→ **The task**: Restate all entries exactly.
********************
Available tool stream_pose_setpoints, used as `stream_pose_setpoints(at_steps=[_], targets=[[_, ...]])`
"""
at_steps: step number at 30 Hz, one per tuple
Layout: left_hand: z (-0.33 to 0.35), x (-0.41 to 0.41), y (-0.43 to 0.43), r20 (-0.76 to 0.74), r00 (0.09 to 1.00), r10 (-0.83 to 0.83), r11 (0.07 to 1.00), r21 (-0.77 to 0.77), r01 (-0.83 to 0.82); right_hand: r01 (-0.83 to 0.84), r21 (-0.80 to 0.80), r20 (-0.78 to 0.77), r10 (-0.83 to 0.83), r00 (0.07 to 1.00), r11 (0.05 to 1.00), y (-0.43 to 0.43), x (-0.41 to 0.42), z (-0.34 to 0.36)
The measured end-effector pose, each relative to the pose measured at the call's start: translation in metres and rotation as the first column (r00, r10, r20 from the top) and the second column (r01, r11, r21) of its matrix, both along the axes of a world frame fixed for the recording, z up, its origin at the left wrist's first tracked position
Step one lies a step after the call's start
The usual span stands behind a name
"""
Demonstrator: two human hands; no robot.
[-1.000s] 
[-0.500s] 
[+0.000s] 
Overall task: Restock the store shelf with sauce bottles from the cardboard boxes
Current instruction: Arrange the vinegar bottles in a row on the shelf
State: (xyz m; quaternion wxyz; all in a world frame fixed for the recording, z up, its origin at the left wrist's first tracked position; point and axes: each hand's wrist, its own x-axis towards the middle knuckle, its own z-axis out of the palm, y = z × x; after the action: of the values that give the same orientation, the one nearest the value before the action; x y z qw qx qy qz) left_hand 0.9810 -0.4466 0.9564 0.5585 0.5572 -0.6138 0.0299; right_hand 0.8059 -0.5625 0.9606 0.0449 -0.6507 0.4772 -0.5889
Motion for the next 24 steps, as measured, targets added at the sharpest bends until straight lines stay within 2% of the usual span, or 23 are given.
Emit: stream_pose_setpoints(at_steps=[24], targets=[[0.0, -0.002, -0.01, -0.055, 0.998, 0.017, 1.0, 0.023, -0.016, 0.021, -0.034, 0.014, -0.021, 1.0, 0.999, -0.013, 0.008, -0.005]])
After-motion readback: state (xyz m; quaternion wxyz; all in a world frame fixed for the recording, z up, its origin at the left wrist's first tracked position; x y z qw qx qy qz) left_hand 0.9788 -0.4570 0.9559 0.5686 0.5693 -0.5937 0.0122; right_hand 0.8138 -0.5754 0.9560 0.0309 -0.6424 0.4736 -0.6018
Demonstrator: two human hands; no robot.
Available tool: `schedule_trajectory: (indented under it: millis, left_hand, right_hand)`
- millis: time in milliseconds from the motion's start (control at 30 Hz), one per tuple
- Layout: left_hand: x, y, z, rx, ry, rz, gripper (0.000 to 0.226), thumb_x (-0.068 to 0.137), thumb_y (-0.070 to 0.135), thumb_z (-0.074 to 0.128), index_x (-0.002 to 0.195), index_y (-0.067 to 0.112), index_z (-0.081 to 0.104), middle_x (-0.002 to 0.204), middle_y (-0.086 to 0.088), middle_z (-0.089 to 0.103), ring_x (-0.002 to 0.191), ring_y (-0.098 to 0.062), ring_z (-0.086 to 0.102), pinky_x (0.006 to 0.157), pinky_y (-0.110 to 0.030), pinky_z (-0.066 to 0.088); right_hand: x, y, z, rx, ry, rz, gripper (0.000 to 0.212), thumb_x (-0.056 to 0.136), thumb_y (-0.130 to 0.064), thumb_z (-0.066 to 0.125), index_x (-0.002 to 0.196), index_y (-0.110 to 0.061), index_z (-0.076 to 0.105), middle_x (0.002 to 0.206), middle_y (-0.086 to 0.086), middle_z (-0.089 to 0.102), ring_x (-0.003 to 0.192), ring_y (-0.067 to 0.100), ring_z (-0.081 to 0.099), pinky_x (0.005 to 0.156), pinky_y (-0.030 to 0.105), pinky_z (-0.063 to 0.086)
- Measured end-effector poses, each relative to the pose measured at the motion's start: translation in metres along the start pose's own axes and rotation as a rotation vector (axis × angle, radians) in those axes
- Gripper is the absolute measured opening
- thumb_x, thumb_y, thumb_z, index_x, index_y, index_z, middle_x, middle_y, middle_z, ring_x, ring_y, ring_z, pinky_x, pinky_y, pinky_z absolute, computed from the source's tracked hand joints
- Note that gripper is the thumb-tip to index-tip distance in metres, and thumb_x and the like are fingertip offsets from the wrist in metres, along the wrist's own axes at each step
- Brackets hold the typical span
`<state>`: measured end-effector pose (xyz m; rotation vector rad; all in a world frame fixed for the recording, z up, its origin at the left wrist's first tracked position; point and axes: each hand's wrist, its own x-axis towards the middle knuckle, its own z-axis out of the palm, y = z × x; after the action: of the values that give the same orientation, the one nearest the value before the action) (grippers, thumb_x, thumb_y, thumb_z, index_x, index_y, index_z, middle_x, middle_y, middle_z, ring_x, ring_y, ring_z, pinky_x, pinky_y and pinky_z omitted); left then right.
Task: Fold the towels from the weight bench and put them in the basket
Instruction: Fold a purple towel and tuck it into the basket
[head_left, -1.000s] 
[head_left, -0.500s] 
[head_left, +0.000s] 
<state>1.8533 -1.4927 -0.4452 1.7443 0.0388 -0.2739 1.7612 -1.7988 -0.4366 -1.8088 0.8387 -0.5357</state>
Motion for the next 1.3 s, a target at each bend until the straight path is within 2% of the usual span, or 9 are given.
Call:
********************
→ **Exercise solution**:
Available tool stream_pose_setpoints, used as `stream_pose_setpoints(at_steps=[_], targets=[[_, ...]])`
"""
at_steps: step number at 30 Hz, one per tuple
Layout: left_hand: z (-0.33 to 0.35), x (-0.41 to 0.41), y (-0.43 to 0.43), r20 (-0.76 to 0.74), r00 (0.09 to 1.00), r10 (-0.83 to 0.83), r11 (0.07 to 1.00), r21 (-0.77 to 0.77), r01 (-0.83 to 0.82); right_hand: r01 (-0.83 to 0.84), r21 (-0.80 to 0.80), r20 (-0.78 to 0.77), r10 (-0.83 to 0.83), r00 (0.07 to 1.00), r11 (0.05 to 1.00), y (-0.43 to 0.43), x (-0.41 to 0.42), z (-0.34 to 0.36)
The measured end-effector pose, each relative to the pose measured at the call's start: translation in metres and rotation as the first column (r00, r10, r20 from the top) and the second column (r01, r11, r21) of its matrix, both along the axes of a world frame fixed for the recording, z up, its origin at the left wrist's first tracked position
Step one lies a step after the call's start
The usual span stands behind a name
"""
Demonstrator: two human hands; no robot.
[-1.000s] 
[-0.500s] 
[+0.000s] 
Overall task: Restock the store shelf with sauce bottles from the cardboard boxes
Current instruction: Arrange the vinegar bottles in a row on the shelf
State: (xyz m; quaternion wxyz; all in a world frame fixed for the recording, z up, its origin at the left wrist's first tracked position; point and axes: each hand's wrist, its own x-axis towards the middle knuckle, its own z-axis out of the palm, y = z × x; after the action: of the values that give the same orientation, the one nearest the value before the action; x y z qw qx qy qz) left_hand 0.9810 -0.4466 0.9564 0.5585 0.5572 -0.6138 0.0299; right_hand 0.8059 -0.5625 0.9606 0.0449 -0.6507 0.4772 -0.5889
Motion for the next 24 steps, as measured, targets added at the sharpest bends until straight lines stay within 2% of the usual span, or 23 are given.
Emit: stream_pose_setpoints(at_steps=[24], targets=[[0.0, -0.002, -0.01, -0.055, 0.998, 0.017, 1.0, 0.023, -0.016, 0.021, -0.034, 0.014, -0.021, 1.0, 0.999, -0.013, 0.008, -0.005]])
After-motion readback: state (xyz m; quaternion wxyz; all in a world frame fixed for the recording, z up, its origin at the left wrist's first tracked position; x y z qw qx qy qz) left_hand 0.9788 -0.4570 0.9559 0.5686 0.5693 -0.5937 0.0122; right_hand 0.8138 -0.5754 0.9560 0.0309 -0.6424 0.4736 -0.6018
Demonstrator: two human hands; no robot.
Available tool: `schedule_trajectory: (indented under it: millis, left_hand, right_hand)`
- millis: time in milliseconds from the motion's start (control at 30 Hz), one per tuple
- Layout: left_hand: x, y, z, rx, ry, rz, gripper (0.000 to 0.226), thumb_x (-0.068 to 0.137), thumb_y (-0.070 to 0.135), thumb_z (-0.074 to 0.128), index_x (-0.002 to 0.195), index_y (-0.067 to 0.112), index_z (-0.081 to 0.104), middle_x (-0.002 to 0.204), middle_y (-0.086 to 0.088), middle_z (-0.089 to 0.103), ring_x (-0.002 to 0.191), ring_y (-0.098 to 0.062), ring_z (-0.086 to 0.102), pinky_x (0.006 to 0.157), pinky_y (-0.110 to 0.030), pinky_z (-0.066 to 0.088); right_hand: x, y, z, rx, ry, rz, gripper (0.000 to 0.212), thumb_x (-0.056 to 0.136), thumb_y (-0.130 to 0.064), thumb_z (-0.066 to 0.125), index_x (-0.002 to 0.196), index_y (-0.110 to 0.061), index_z (-0.076 to 0.105), middle_x (0.002 to 0.206), middle_y (-0.086 to 0.086), middle_z (-0.089 to 0.102), ring_x (-0.003 to 0.192), ring_y (-0.067 to 0.100), ring_z (-0.081 to 0.099), pinky_x (0.005 to 0.156), pinky_y (-0.030 to 0.105), pinky_z (-0.063 to 0.086)
- Measured end-effector poses, each relative to the pose measured at the motion's start: translation in metres along the start pose's own axes and rotation as a rotation vector (axis × angle, radians) in those axes
- Gripper is the absolute measured opening
- thumb_x, thumb_y, thumb_z, index_x, index_y, index_z, middle_x, middle_y, middle_z, ring_x, ring_y, ring_z, pinky_x, pinky_y, pinky_z absolute, computed from the source's tracked hand joints
- Note that gripper is the thumb-tip to index-tip distance in metres, and thumb_x and the like are fingertip offsets from the wrist in metres, along the wrist's own axes at each step
- Brackets hold the typical span
`<state>`: measured end-effector pose (xyz m; rotation vector rad; all in a world frame fixed for the recording, z up, its origin at the left wrist's first tracked position; point and axes: each hand's wrist, its own x-axis towards the middle knuckle, its own z-axis out of the palm, y = z × x; after the action: of the values that give the same orientation, the one nearest the value before the action) (grippers, thumb_x, thumb_y, thumb_z, index_x, index_y, index_z, middle_x, middle_y, middle_z, ring_x, ring_y, ring_z, pinky_x, pinky_y and pinky_z omitted); left then right.
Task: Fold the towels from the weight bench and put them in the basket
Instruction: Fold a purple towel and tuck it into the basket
[head_left, -1.000s] 
[head_left, -0.500s] 
[head_left, +0.000s] 
<state>1.8533 -1.4927 -0.4452 1.7443 0.0388 -0.2739 1.7612 -1.7988 -0.4366 -1.8088 0.8387 -0.5357</state>
Motion for the next 1.3 s, a target at each bend until the straight path is within 2% of the usual span, or 9 are given.
Call:

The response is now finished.